Monday, August 2, 2010
Abandoned Stories: Analyzing the Stakes (January 21, 2010)
I was struck by how powerful this simple idea was: if matter is thought, then thought could be matter, and if I thought about it and believed it hard enough (the believing's the tricky bit), I could have anything I wanted. It sounds crazy, but then so does what little I know of quantum physics. Things randomly appearing and disappearing, things being in two places at the same time ... this is normal for quantum physics. But does it translate to the real world?
I haven't really tried 'creating my day', as one interviewee says he does in the film, a reference to deciding before you get up in the morning what your day is going to bring you. But my story idea centered around a woman who /could/ control her world, largely in the form of selecting the outcome she wanted from the possibilities at any one particular time, without being truly aware she was doing it. Like the concept in the film, the idea sounds simple enough, but the execution is beyond complex.
So I wrote on this story, wherein this woman comes to realise what power she has, largely through the intervention of another party, a person who begins to train her to use her abilities properly, for misuse can be dangerous to not only herself but to others. Immediately upon being told there were restrictions on how she ought to use the power, she disobeys them and rescues a friend from danger. Flash forward to years later, when she's part of a freak show as 'The Amazing Disappearing Woman' - a side-effect of improper use of the power.

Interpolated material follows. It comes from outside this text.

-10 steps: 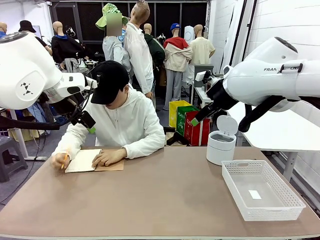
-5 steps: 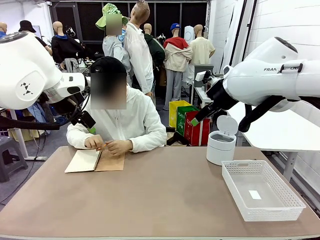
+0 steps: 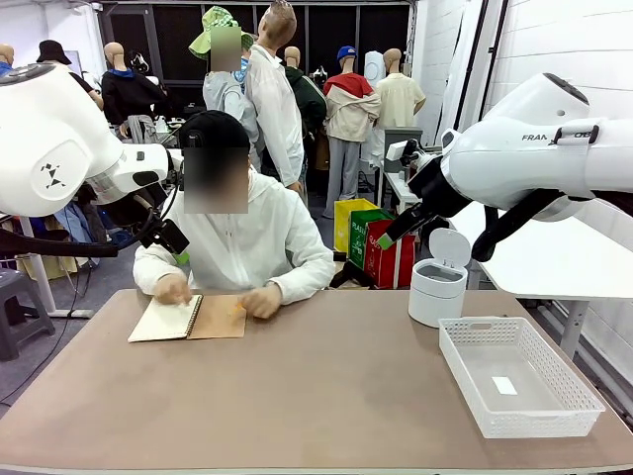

Jack Heffron invites the writer to look at failed stories like this and ask, "what's at stake?" If there's no risk, there's no reward and the story stagnates. I don't think that's at the heart of what's wrong with this story, but it's part of it. Somewhere in that story mess is a potential stake: the welfare of the friend, but that gets resolved fairly quickly. It's what comes later that needs to be compelling.
Heffron advises the writer with a story whose stakes are not high enough to examine the reason for the story: why do you want to tell /this/ story? Perhaps you should choose another moment in the character's life. If the reasons for choosing this story, this moment, are valid, then it's time to raise the stakes. More than wanting a better job, the protagonist should /need/ to quit his job in order to ... do something that's important to him, or to save himself from the ill effects of some dastardly thing that's happening in his life.
I may revisit the story one day. Though it's only about 12000 words and a mess of characters, locations, and who knows what else, there's a nugget, however tiny, of potential in there. Having not looked at it since I wrote it, I can't recall what particular issues it may have, aside from general nebulousness. Until then, it will sit in the virtual drawer of abandoned stories, waiting for its time to rise again.
* I looked, albeit briefly, for the origins of the phrase "Never summon anything that's bigger than your head", which is probably just a goofy re-wording of old witchcraft adages about not summoning something you can't handle or put back. I came up with no convincing results. The best I could find was that the phrase came from a Cthulhu cultist. I've always attributed it to Dungeons and Dragons, but that's because I'm a geek.